Riaz, who has been accused of fraud, suggested that Chaudhry knew about the matter in advance of the Supreme Court’s hearings on the issue this week. Riaz has denied all allegations.
“I have three questions for the chief justice of Pakistan. He should tell the nation today that in the dark of the night how many times did he (Chaudhry) meet me,” said Riaz.
“He should tell us how long he has known about this case and why he did not take suo motu action.”
Iftikhar has denied any wrongdoing. Chaudhry said he would not get involved in the case, which is dominating headlines in nuclear-armed Pakistan.
The Supreme Court registrar said in a statement to the media that the chief justice had met Riaz, but at a time when Chaudhry was suspended by then President Pervez Musharraf.
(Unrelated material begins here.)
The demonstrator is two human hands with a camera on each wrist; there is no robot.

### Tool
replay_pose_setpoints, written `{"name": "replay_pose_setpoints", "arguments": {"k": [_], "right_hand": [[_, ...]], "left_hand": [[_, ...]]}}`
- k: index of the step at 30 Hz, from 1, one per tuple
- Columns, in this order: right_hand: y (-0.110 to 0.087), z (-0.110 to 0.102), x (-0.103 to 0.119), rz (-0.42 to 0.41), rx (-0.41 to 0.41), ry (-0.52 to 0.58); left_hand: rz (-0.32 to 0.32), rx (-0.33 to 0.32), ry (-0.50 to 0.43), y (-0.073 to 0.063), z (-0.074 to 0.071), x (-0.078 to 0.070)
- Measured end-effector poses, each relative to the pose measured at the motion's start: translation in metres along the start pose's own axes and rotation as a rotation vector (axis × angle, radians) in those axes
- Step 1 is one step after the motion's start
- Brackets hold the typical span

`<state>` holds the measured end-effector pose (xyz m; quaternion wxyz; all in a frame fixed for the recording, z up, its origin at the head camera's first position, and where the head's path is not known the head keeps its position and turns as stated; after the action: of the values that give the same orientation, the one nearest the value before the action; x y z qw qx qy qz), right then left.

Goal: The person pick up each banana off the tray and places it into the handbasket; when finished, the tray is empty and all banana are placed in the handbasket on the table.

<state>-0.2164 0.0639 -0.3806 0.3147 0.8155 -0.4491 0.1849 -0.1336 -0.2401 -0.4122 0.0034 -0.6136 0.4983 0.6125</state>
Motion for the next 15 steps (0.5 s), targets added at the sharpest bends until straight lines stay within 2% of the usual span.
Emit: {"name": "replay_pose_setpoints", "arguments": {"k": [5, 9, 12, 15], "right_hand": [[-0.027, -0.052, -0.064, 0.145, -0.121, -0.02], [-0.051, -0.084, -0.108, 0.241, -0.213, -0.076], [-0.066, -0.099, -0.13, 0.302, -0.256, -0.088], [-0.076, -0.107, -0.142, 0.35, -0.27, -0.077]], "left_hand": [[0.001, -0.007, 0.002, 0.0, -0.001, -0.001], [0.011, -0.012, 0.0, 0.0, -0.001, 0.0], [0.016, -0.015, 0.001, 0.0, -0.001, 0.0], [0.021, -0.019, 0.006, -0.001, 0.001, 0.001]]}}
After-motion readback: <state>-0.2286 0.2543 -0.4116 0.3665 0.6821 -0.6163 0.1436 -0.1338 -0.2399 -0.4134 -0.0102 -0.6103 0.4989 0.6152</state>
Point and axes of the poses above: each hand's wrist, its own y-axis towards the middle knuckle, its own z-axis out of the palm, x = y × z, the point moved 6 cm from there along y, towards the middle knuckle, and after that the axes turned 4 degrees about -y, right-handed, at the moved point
Chaudhry became a household name in Pakistan and gained international recognition in 2007 when he stood up to Musharraf over his legally questionable bid to hold on to power.
Since then Chaudhry has emerged as a centre of power in Pakistan, taking on the unpopular government over allegations of corruption, and more significantly the military, which has ruled the country for more than half of its 64-year history.
Chaudhry took up cases involving kidnappings and torture of suspected Islamist militants allegedly carried out by the military and intelligence agencies. They deny the charges.
Under his leadership the Supreme Court convicted Prime Minister Yusuf Raza Gilani of contempt for failing to re-open corruption cases against President Asif Ali Zardari.
Hours before Riaz spoke to reporters in Islamabad, a Supreme Court commission concluded that Husain Haqqani, the country’s former envoy to Washington, wrote a memo which sought U.S. help in reining in the mi l itary, findings that could re-ignite tensions between generals and the civilian leadership.
Fresh political instability gripped Pakistan during the deepest crisis in ties with Washington since the South Asian country joined the U.S.-led war on militancy in 2001.
Ties between the strategic allies have deteriorated since the unilateral raid that killed Osama bin Laden in Pakistan last year and humiliated the military.
The United States said on Monday it was withdrawing its team of negotiators from Pakistan without securing a long-sought deal on supply routes for the war in neighbouring Afghanistan, publicly exposing a diplomatic stalemate.
A senior U.S. government official told Reuters that Pakistan’s civilian government should “bite the bullet” and re-open the routes in order to ease tensions with Washington.
The latest scandals to distract Pakistan from problems including a struggling economy, chronic power cuts and a Taliban insurgency are likely to reignite rivalries between competing power centres that have plagued the nation for decades.
Chaudhry, the one man with the clout to possibly keep the government and military in check, is unlikely to lose his job. But the allegations may weaken him.